Dans un communiqué, le ministre estime que ces allégations visent à porter atteinte à sa réputation, "au moment où, en tant que ministre du Travail", il présente la réforme des retraites, "ce qui ne me semble pas relever du hasard."

Le nom d’Eric Woerth apparaît à plusieurs reprises dans les enregistrements, au côté de celui de son épouse, Florence, qui travaillait alors pour Clymène, société chargée de gérer le patrimoine de l’actionnaire principale du géant des cosmétiques.

Les enregistrements remis à la police laissent présumer des interventions de l’entourage de Nicolas Sarkozy en faveur de Liliane Bettencourt dans le procès qui l’oppose à sa fille, ainsi que des dons financiers à plusieurs personnalités de la majorité, dont Eric Woerth et Valérie Pécresse.

Evoquant les propos selon lesquels il serait intervenu pour la situation fiscale de Liliane Bettencourt, le ministre assure : "Ce sont des allégations totalement dénuées de fondement.
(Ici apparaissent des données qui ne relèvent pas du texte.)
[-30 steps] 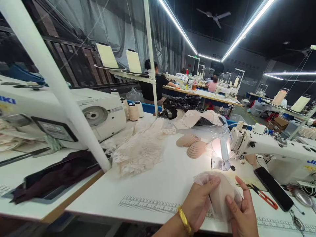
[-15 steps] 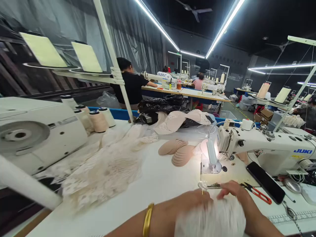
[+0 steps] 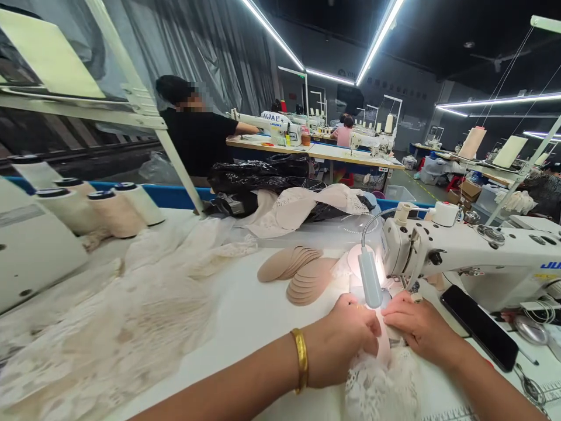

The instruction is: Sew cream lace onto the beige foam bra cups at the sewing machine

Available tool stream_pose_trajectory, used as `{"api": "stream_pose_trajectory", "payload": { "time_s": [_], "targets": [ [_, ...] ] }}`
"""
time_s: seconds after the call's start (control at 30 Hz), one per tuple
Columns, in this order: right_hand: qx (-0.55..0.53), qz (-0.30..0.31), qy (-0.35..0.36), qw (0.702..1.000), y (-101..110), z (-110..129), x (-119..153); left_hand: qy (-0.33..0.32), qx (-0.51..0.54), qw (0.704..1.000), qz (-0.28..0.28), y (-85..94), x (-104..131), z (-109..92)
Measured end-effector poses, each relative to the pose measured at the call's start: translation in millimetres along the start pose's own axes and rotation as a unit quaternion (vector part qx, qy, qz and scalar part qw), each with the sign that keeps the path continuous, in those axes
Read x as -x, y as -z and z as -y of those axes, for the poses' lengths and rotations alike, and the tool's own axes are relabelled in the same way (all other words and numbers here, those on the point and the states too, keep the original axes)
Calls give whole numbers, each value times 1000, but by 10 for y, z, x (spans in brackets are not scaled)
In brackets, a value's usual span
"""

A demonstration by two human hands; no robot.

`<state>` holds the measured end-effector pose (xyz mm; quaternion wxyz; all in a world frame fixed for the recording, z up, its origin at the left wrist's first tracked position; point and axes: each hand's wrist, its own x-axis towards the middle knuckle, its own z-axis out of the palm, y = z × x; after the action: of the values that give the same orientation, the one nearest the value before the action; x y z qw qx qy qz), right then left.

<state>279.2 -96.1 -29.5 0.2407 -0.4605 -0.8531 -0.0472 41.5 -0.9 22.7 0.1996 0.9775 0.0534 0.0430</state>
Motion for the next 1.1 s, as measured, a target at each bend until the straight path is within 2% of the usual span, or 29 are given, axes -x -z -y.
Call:
{"api": "stream_pose_trajectory", "payload": {
  "time_s": [0.2,0.33,0.6,0.9,1.1],
  "targets": [
    [-11,1,-36,999,-16,-34,-31,4,-14,1000,-26,-66,-36,-3],
    [-1,2,-39,999,-19,-41,-28,3,-21,1000,-10,-57,-54,19],
    [17,-6,-32,999,-7,-15,-20,-15,-4,999,-29,-86,-6,31],
    [5,-4,-52,999,-15,-3,-13,-26,-22,999,-12,20,-20,60],
    [15,-12,-61,998,-33,-29,-9,-42,-50,998,-10,82,-56,155]
  ]
}}
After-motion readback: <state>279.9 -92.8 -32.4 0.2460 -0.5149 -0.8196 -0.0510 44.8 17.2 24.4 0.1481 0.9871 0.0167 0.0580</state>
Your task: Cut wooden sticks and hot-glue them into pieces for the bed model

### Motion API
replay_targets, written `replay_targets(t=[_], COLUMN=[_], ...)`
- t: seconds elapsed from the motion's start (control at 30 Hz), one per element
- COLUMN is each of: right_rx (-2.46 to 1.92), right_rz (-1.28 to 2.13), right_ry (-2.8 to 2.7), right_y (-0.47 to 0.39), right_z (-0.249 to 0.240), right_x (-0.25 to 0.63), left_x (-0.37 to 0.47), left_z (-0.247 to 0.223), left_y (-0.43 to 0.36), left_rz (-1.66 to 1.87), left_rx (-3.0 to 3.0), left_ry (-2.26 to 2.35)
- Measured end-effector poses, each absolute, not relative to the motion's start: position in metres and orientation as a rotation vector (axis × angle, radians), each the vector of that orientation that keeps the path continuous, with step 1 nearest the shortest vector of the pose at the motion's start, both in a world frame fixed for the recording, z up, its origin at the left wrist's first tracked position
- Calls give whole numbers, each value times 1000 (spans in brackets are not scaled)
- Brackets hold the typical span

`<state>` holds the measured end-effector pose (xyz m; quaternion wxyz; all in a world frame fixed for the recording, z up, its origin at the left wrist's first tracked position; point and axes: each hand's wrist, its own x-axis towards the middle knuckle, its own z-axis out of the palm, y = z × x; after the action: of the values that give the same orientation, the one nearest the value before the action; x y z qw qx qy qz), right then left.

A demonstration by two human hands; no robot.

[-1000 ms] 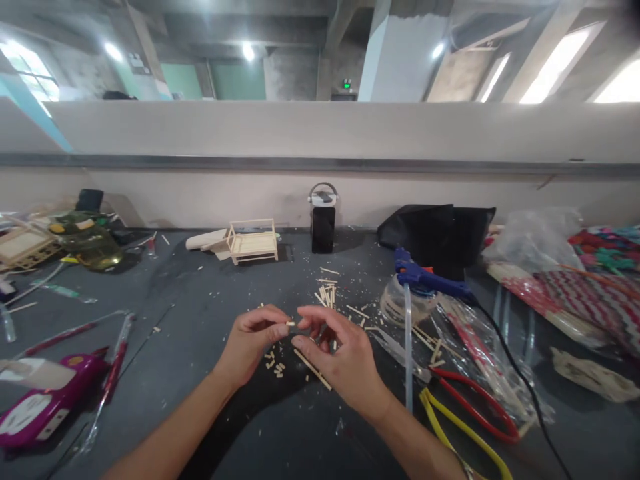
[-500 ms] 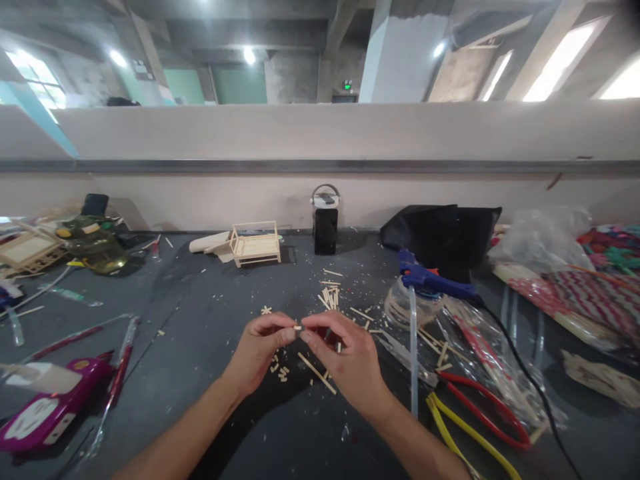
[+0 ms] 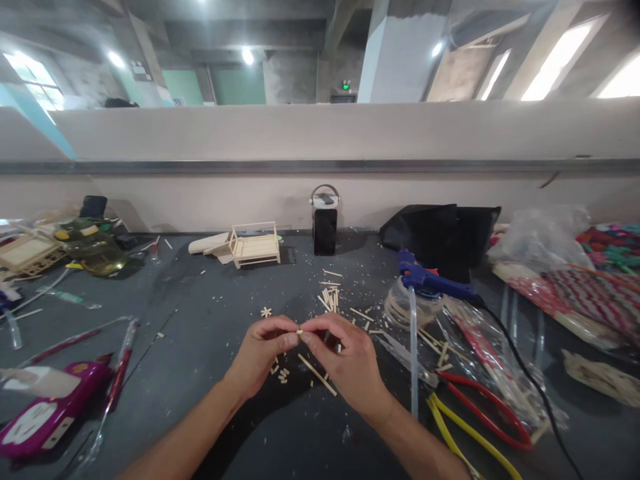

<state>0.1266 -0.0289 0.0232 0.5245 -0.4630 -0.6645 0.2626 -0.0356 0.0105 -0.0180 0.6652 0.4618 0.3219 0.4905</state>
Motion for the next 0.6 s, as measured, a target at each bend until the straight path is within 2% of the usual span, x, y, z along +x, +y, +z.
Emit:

Elles sont d’autant plus ridicules que je rappelle qu’en tant que ministre du Budget j’ai mené une lutte acharnée contre l’évasion fiscale et les paradis fiscaux."

De même, Eric Woerth dément avoir imposé sa femme dans la société Clymène. "Jamais, en aucune façon, je ne suis intervenu pour que mon épouse obtienne ce poste. Florence Woerth est entrée chez Clymène par choix professionnel, grâce à sa formation et à son expérience", dit-il. Les enregistrements dévoilés par Mediapart laissent au contraire entendre une requête du ministre.

Enfin, le ministre assure que les allégations selon lesquelles sa femme ou lui aurait reçu de l’argent de Liliane Bettencourt sont "totalement dénuées de fondement".

Dans la matinée, sur RTL, Eric Woerth, qui est trésorier de l’UMP, avait cependant jugé "possible qu’il y ait eu des dons dans le cadre de la campagne" pour les élections régionales des 14 et 21 mars 2009".

"La loi le permet. Tout Français peut contribuer à la vie d’un parti politique", a-t-il dit. La ministre de l’Enseignement supérieur, Valérie Pécresse, était la candidate de la majorité en Ile-de-France.

Dans l’un des enregistrements, Patrice de Maistre s’adresserait à Liliane Bettencourt en ces termes :

"Elle (Valérie Pécresse) va perdre, mais il faut que l’on montre votre soutien. Le deuxième, c’est le ministre du Budget (Eric Woerth à l’époque-NDLR). Il faut aussi l’aider. Et le troisième, c’est Nicolas Sarkozy", dit le gestionnaire.

La garde à vue de l’ancien employé de Liliane Bettencourt à l’origine d’enregistrements clandestins a été prolongée jeudi de 24 heures.

Cet homme a enregistré clandestinement pendant plusieurs mois en 2009 des conversations entre sa patronne et d’autres personnes, notamment son gestionnaire de fortune.

Une procédure a été ouverte par le parquet de Nanterre pour "atteinte à la vie privée", ce qui pourrait valoir des poursuites à cet homme.

Françoise Meyers-Bettencourt, fille de la milliardaire, a remis les enregistrements à la police. Elle cherche depuis deux ans à faire condamner pour "abus de faiblesse" un photographe, François-Marie Banier, à qui sa mère, âgée de 87 ans, a fait don de près d’un milliard d’euros.